Seems to me I read some time back that across the Atlantic, they're a museum dedicated to a European Civil War, some unpleasantness in the late Thirties and Forties. Maybe in the near future we'll see the same tack taken concerning what we called the Pacific Theater in WWII.

Rob J

RabidAlien said...

Gotta keep in mind, also, the thousands of Allied POW's still languishing in prison and work camps around Japan and in China. Once the Allies invaded, those prisoners were dead.

Anonymous said...

The Giangreco book is eyeopening, as he provides much detail about the proposed invasion (Operation Downfall) and the Japanese resistance plan (Ketsugo).

In particular the kamikaze planes the Japs used in the last few weeks of the war proved exceeding effective. These were not what you think. They were slow-flying canvas and wood training planes, many of them biplanes — how ridiculous is that?

Except that being built of wood and canvas made them nearly invisible to radar.

The only metal to speak of was the engine and the bomb they carried, and radar signature of these was much, much less than that of a typical aluminum fighter plane packed with explosives.

And the Japs also figured out that kamikaze attacks at dawn and dusk would make the planes hard to spot visually, while giving pilots enough light to find ships to hit.

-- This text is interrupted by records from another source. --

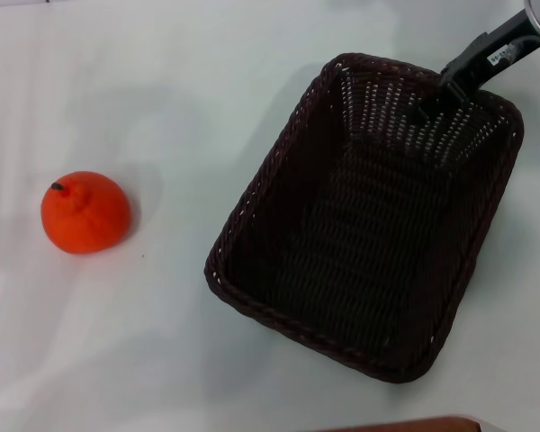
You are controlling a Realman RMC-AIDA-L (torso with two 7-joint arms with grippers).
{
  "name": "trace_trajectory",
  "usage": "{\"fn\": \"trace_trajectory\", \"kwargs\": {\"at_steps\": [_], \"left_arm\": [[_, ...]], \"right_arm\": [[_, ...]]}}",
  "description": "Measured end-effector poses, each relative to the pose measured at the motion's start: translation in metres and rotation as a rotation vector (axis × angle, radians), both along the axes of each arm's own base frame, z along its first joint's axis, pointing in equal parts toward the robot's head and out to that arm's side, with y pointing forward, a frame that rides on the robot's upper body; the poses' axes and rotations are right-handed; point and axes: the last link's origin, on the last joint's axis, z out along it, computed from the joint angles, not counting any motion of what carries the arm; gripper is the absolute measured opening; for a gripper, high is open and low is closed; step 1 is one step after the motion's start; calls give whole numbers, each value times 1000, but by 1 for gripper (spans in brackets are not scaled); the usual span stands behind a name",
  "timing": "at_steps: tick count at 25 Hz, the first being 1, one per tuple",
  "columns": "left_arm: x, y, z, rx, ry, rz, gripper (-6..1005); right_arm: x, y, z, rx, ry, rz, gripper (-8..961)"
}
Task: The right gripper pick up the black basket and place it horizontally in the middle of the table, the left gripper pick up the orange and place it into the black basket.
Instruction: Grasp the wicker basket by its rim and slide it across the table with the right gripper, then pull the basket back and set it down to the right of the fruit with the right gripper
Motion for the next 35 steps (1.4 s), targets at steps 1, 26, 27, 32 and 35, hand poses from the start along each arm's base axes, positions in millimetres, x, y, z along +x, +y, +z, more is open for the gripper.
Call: {"fn": "trace_trajectory", "kwargs": {"at_steps": [1,26,27,32,35], "left_arm": [[0,0,0,0,0,0,823],[-1,5,-2,-13,-2,15,824],[-1,5,-2,-13,-2,15,824],[0,7,-2,-18,-2,12,824],[0,8,-3,-21,-2,10,823]], "right_arm": [[0,0,0,-2,1,-1,761],[34,-27,46,129,538,-348,178],[37,-29,46,151,571,-374,178],[49,-32,43,250,681,-497,178],[55,-32,35,299,717,-548,177]]}}
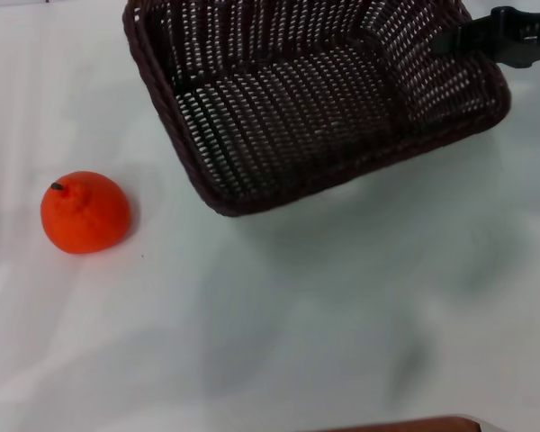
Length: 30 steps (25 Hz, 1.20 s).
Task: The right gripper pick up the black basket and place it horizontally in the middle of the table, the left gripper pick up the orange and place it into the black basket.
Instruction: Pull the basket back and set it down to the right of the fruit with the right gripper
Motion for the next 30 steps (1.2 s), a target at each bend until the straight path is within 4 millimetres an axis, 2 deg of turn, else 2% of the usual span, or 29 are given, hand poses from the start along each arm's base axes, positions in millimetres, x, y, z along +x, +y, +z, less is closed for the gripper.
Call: {"fn": "trace_trajectory", "kwargs": {"at_steps": [5,21,27,30], "left_arm": [[0,0,1,1,1,1,823],[-3,4,3,-2,14,18,824],[-3,6,5,-2,21,20,824],[-4,7,4,-5,21,26,824]], "right_arm": [[4,-1,-16,30,62,-111,177],[7,-6,-52,30,117,-223,178],[3,-8,-58,22,148,-223,318],[1,-10,-60,11,169,-219,451]]}}
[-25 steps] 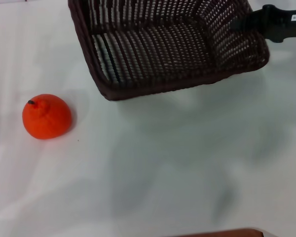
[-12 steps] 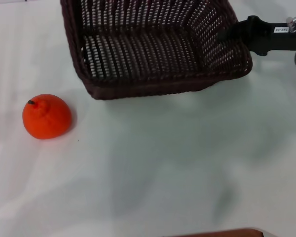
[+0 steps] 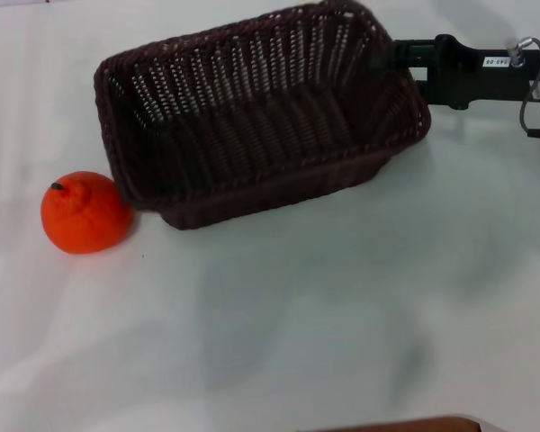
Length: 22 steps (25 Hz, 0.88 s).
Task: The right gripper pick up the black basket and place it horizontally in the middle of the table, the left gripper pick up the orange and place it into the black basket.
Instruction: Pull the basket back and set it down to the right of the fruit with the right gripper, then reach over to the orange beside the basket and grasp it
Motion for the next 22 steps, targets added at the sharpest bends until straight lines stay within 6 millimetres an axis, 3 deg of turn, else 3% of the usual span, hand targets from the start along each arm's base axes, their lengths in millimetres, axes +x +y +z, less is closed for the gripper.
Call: {"fn": "trace_trajectory", "kwargs": {"at_steps": [7,13,22], "left_arm": [[0,2,1,-11,17,-3,822],[4,3,-1,-110,133,-55,820],[-17,-9,-36,-466,358,-10,817]], "right_arm": [[5,-3,4,-4,1,-11,784],[21,0,23,90,-15,-55,914],[30,8,54,363,52,-39,908]]}}
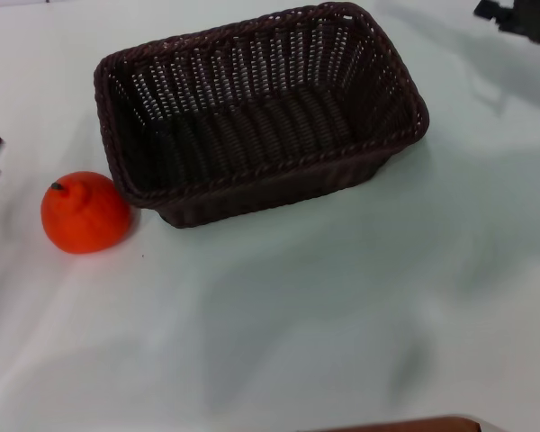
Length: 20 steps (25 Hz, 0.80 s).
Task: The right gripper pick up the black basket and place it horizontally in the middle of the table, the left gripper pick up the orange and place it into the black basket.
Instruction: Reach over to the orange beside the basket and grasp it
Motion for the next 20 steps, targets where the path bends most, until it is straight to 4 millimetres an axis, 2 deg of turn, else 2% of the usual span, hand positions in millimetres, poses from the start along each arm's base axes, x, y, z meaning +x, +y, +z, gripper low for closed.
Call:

And they had 5,000 of these things ready to go by the surrender.

wolfwalker said...

Wargaming Operation Olympic is even harder than wargaming Operation Sea Lion, because there are so many variables. There are few places along the Japanese coast where one could land an army, and much of the country is Okinawa writ large: lots of volcanoes, lots of rock, lots of caves, lots and lots of good defensive positions. A Japan fortified as heavily as the Shuri line on Okinawa, or the Meat Grinder on Iwo Jima ... the carnage would be beyond words.

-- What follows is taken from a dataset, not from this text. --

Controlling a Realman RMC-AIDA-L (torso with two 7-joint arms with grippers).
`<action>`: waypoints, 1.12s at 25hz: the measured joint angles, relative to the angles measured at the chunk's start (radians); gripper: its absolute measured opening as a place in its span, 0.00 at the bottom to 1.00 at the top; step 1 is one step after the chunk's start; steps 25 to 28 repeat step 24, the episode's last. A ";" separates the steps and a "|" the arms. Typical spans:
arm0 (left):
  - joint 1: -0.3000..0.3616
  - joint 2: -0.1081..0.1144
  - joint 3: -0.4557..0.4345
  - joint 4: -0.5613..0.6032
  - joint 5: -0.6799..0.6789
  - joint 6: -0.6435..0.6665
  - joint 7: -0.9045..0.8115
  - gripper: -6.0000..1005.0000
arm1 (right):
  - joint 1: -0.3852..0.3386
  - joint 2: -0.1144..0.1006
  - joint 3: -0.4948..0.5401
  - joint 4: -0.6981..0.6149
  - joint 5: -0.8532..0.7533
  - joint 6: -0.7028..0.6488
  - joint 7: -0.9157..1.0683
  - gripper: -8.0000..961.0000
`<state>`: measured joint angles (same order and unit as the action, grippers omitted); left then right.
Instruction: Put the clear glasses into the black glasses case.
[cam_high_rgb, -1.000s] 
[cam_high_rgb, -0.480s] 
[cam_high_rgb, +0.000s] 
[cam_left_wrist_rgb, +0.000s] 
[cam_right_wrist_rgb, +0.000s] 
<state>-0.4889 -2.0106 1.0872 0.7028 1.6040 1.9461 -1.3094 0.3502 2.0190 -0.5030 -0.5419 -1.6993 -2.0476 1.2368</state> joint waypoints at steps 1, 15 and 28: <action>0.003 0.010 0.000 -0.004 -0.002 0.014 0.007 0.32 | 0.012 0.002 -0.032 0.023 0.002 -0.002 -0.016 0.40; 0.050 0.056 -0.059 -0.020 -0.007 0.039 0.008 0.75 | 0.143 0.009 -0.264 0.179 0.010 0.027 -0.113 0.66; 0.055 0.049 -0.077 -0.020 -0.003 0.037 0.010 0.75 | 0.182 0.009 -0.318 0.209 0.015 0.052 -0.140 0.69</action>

On the other hand... in terms of materiel, Japan was pounded almost flat by summer 1945. Their small-arms were mostly junk by that time, and the ammunition was worse. They had planes, but little avgas and few pilots. They were training schoolkids to attack American soldiers with bamboo spears - literally. I can easily see an invasion as a very one-sided slaughter, with the Japanese taking a hundred casualties for every one they managed to inflict.

So I really don't know how it would have gone. And I'm glad we never had to find out.